→ **About this task**
Leave the pictures out and restate every line below exactly.

→ **Data supplied**
----

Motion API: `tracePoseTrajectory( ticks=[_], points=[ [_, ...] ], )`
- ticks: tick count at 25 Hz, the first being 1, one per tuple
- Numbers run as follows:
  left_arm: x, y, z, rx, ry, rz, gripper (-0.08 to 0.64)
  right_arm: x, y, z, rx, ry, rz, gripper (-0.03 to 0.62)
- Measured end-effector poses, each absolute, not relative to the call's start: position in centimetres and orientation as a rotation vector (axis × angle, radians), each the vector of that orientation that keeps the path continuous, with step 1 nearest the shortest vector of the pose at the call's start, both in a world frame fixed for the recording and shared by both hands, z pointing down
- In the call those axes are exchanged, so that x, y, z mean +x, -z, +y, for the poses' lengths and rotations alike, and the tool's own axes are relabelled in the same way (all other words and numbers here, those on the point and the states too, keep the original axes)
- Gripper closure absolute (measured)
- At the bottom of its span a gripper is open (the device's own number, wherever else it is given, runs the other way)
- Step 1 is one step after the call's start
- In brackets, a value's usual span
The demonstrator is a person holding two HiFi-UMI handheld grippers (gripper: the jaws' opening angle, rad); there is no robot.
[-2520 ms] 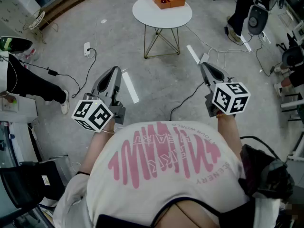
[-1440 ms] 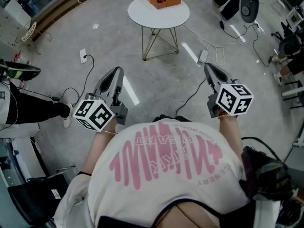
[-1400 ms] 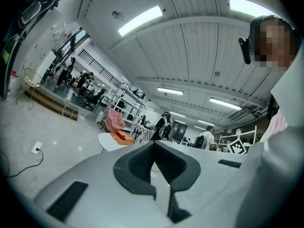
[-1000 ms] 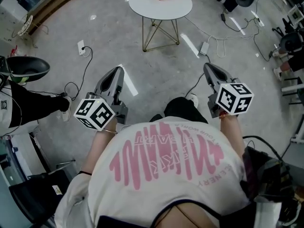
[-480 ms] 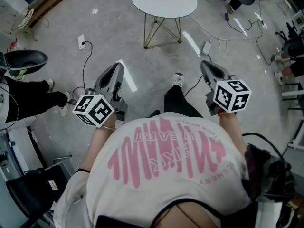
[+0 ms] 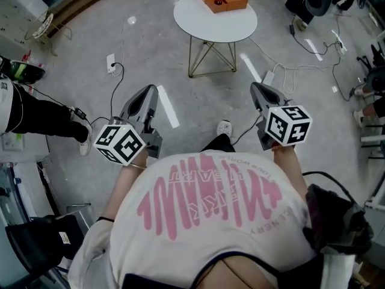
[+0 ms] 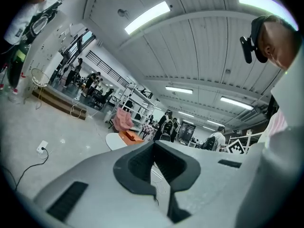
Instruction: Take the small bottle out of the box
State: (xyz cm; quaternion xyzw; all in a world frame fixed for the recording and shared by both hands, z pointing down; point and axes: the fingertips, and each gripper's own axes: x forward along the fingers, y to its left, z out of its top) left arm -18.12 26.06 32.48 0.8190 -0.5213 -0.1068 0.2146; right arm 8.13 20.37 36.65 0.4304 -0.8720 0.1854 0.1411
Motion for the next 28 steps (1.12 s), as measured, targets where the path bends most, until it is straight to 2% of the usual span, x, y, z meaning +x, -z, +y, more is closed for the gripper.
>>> tracePoseTrajectory(
  ticks=[14, 28],
  points=[
    [-13.8, -28.0, 10.0, 2.249, 0.358, -1.563, 0.552, 14.8, -30.4, 0.7, 1.257, -0.437, -2.603, 0.589],
    [-6.8, -27.1, -3.0, 2.262, 0.363, -1.614, 0.552, 23.0, -30.3, -13.4, 1.283, -0.493, -2.652, 0.589]
  ],
)
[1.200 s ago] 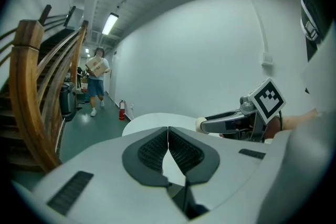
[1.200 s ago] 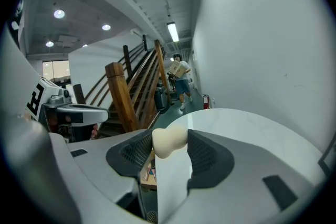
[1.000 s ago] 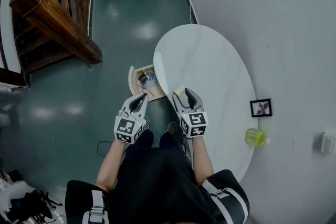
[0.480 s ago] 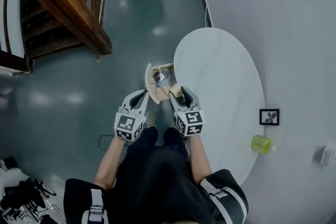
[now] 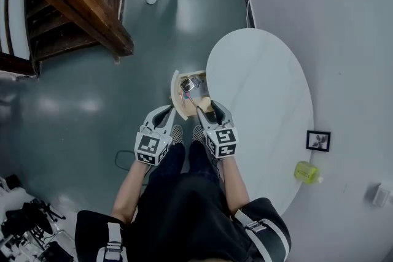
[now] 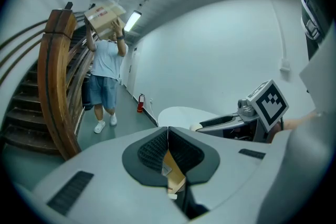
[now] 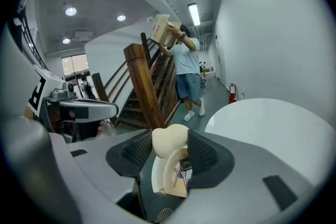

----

→ **Response area**
Motion API: `tracePoseTrajectory( ticks=[_], points=[ [_, ...] ], )`
- ticks: tick count at 25 Hz, the first being 1, one per tuple
- Numbers run as follows:
  left_arm: x, y, z, rx, ry, rz, gripper (-0.08 to 0.64)
  right_arm: x, y, z, rx, ry, rz, gripper (-0.03 to 0.62)
- Measured end-effector poses, each absolute, not relative to the call's start: position in centimetres and orientation as a rotation vector (axis × angle, radians), each the vector of that orientation that keeps the path continuous, with step 1 nearest the shortest vector of the pose at the call's start, both in a world frame fixed for the recording and shared by both hands, z pointing down
- In the call those axes are exchanged, so that x, y, z mean +x, -z, +y, for the poses' lengths and rotations alike, and the tool's own axes are relabelled in the same way (all other words and numbers here, those on the point and the states too, keep the original axes)
- Gripper closure absolute (measured)
- At the bottom of its span a gripper is open (the device's own number, wherever else it is given, runs the other way)
- Step 1 is one step after the call's start
- In brackets, a value's usual span
The demonstrator is a person holding two HiFi-UMI handheld grippers (gripper: the jaws' opening angle, rad); there is no robot.
[-2520 ms] 
[-1440 ms] 
[-1400 ms] 
[-1000 ms] 
[-480 ms] 
[+0 ms] 
[+0 ms] 
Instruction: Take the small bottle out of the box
State: (xyz cm; quaternion xyzw; all in a world frame fixed for the recording and shared by both hands, z pointing down; point and axes: the fingertips, and each gripper's own axes: x forward along the fingers, y to its left, z out of its top) left arm -18.12 26.06 32.48 0.8190 -0.5213 -0.1068 0.2146; right arm 8.13 20.37 36.65 0.4304 -0.8720 0.1854 0.1411
Motion for the next 28 steps (1.12 s), as measured, targets where the path bends most, until it is straight to 2% of the usual span, x, y, z meaning +x, -z, +y, more is closed for the gripper.
>>> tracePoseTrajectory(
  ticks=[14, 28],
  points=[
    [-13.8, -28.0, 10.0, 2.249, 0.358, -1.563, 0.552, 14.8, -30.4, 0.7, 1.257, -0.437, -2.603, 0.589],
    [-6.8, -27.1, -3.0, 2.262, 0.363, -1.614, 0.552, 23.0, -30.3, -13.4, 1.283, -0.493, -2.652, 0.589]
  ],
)
[1.200 s ago] 
[1.200 s ago] 
[1.000 s ago] 
[0.480 s ago] 
[now] 
[now] 
[now] 

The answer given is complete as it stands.